New Laser System Provides a Sharper Image
UC Santa Cruz – Currents Online
March 1

A team of astronomers working with UCSC’s Center for Adaptive Optics has obtained sharp, twinkle-free images of the faint, dusty disks of distant massive stars using a recently mounted laser guide star system at Lick Observatory.

The images clearly show that stars two to three times larger than the sun form in the same way as solar-type stars – inside a swirling spherical cloud that collapses into a disk, like that from which the sun and its planets emerged.

The team of astronomers from UC Berkeley with researchers at UCSC, Caltech and Lawrence Livermore National Laboratory (LLNL) reported their results in the Feb. 27 issue of the journal Science.

“Without adaptive optics, we’d see only a big fuzzy blob from the ground and would be unable to detect any of the fine structure around the sources,” UC Berkeley graduate student Marshall D. Perrin said. “Our observations provide strong support for an emerging view that low- and intermediate-mass stars form in a similar manner.”

The sodium dye laser, developed by laser scientists Deanna Pennington and Herbert Friedman of LLNL, completes the adaptive optics system so that astronomers can use it to view any part of the sky, whether or not a bright star is nearby.

Strapped to the bore of the Lick telescope, the laser shines a narrow beam about 60 miles through the turbulent zone into the upper atmosphere, where the laser light stimulates sodium atoms to absorb and re-emit light of the same color.

UC Contemplates Revisions to Financial Policy
UC Davis – California Aggie
March 2

University of California campuses are mulling changes to a policy that would dictate how student governments can spend mandatory student fees. UC hopes to have a final version of the policy in place before the start of the 2004-05 school year.

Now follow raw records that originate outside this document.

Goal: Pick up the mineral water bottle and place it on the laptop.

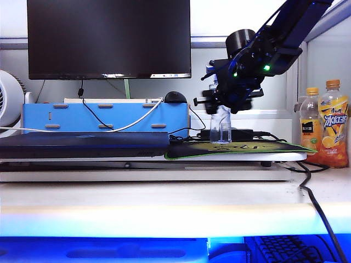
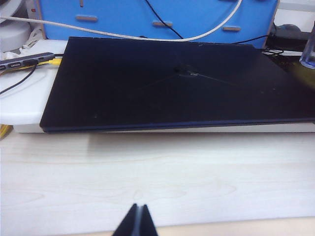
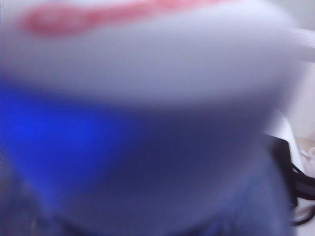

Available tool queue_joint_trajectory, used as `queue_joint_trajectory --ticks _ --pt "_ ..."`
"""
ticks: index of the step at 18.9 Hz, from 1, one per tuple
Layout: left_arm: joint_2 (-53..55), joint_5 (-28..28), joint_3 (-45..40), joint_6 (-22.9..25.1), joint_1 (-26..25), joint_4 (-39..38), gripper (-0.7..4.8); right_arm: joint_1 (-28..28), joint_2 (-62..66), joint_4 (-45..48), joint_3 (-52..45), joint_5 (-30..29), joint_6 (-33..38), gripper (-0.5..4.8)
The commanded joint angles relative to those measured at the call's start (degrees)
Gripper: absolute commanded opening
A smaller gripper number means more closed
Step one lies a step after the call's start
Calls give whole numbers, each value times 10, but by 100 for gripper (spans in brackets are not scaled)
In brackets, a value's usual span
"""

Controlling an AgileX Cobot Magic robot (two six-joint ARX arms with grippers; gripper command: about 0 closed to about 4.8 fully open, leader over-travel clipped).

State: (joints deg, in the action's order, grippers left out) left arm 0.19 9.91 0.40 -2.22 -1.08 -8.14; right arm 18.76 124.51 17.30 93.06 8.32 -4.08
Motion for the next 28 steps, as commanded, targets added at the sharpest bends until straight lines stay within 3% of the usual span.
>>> queue_joint_trajectory --ticks 1,5,10,12,19,28 --pt "-1 4 0 1 0 -3 -2 0 -2 23 3 -26 -2 -1" --pt "-1 4 0 1 0 -3 -2 1 -15 30 30 -59 -2 -1" --pt "-1 3 0 1 0 -3 -2 34 -47 -55 170 -247 18 -1" --pt "-1 4 0 1 0 -3 -2 61 -46 -79 202 -296 29 -1" --pt "-1 4 0 1 0 -4 -2 159 -22 -153 203 -312 9 -1" --pt "-1 4 0 1 0 -4 -2 174 29 -165 202 -294 9 -1"
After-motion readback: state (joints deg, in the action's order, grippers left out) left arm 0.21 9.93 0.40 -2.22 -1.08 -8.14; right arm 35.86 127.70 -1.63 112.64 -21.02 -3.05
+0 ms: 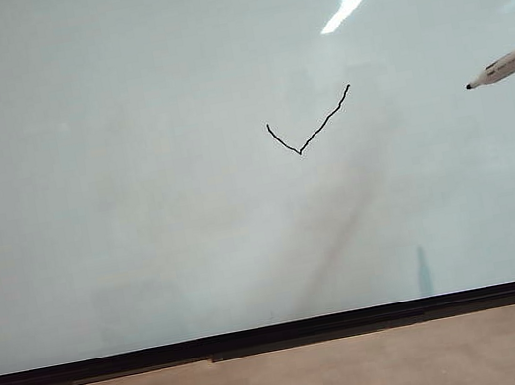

The university has said that the revision is part of a series of updates to the UC’s Policy on Student Governments, which had gone untouched since 1994. Under the current version of the policy, university units such as student government would be prohibited from using university resources “to support or oppose a particular candidate or ballot proposition in a non-university political campaign.” UC spokesman Hanan Eisenman said the change is necessary to comply with state laws that ban a public organization – like the UC – from participating in partisan campaigns.

However, many student groups have concerns about the policy, saying it infringes on their right to free speech. Rob Thompson, an organizer for UC Davis’ Center for Campus Speech, said the change would unfairly prevent student governments from effectively lobbying on behalf of students.

“To preclude student government is to really disable them in working on behalf of the students they represent,” he said.

Eisenman said the issue of student governments’ involvement in politics intensified over the summer, when UC Berkeley’s Graduate Student Association spent $35,000 on a campaign opposing ballot Proposition 54, the racial privacy initiative.

UCSD Gathers for Geisel’s “Seusscentennial” Birthday
UCSD Guardian
March 4

UCSD officials and Dr. Seuss fans of all ages gathered at the Geisel Library on March 2 to celebrate Theodor Seuss Geisel’s 100th birthday. Called the “Seusscentennial,” the gathering featured the unveiling of a life-size bronze sculpture of Geisel.

Dennis Smith, executive director of the San Diego Council on Literacy, spoke of the importance of literacy and thanked Geisel for his contribution to the cause.

“There are millions of adults who never experienced the joy of reading ‘Cat in the Hat’ to their children,” Smith said. “In order for a free democratic society to exist, all its members need the necessary literacy skills to function.”

The sculpture, designed by Lark Grey Diamond-Cates, the daughter of Geisel’s widow, Audrey Geisel, features a life-size representation of Geisel sitting in his study chair with a 7-foot Cat in the Hat looking over his shoulder. Diamond-Cates said she employed the Cat in the Hat in her piece because “it depicts [Geisel’s] alter ego.”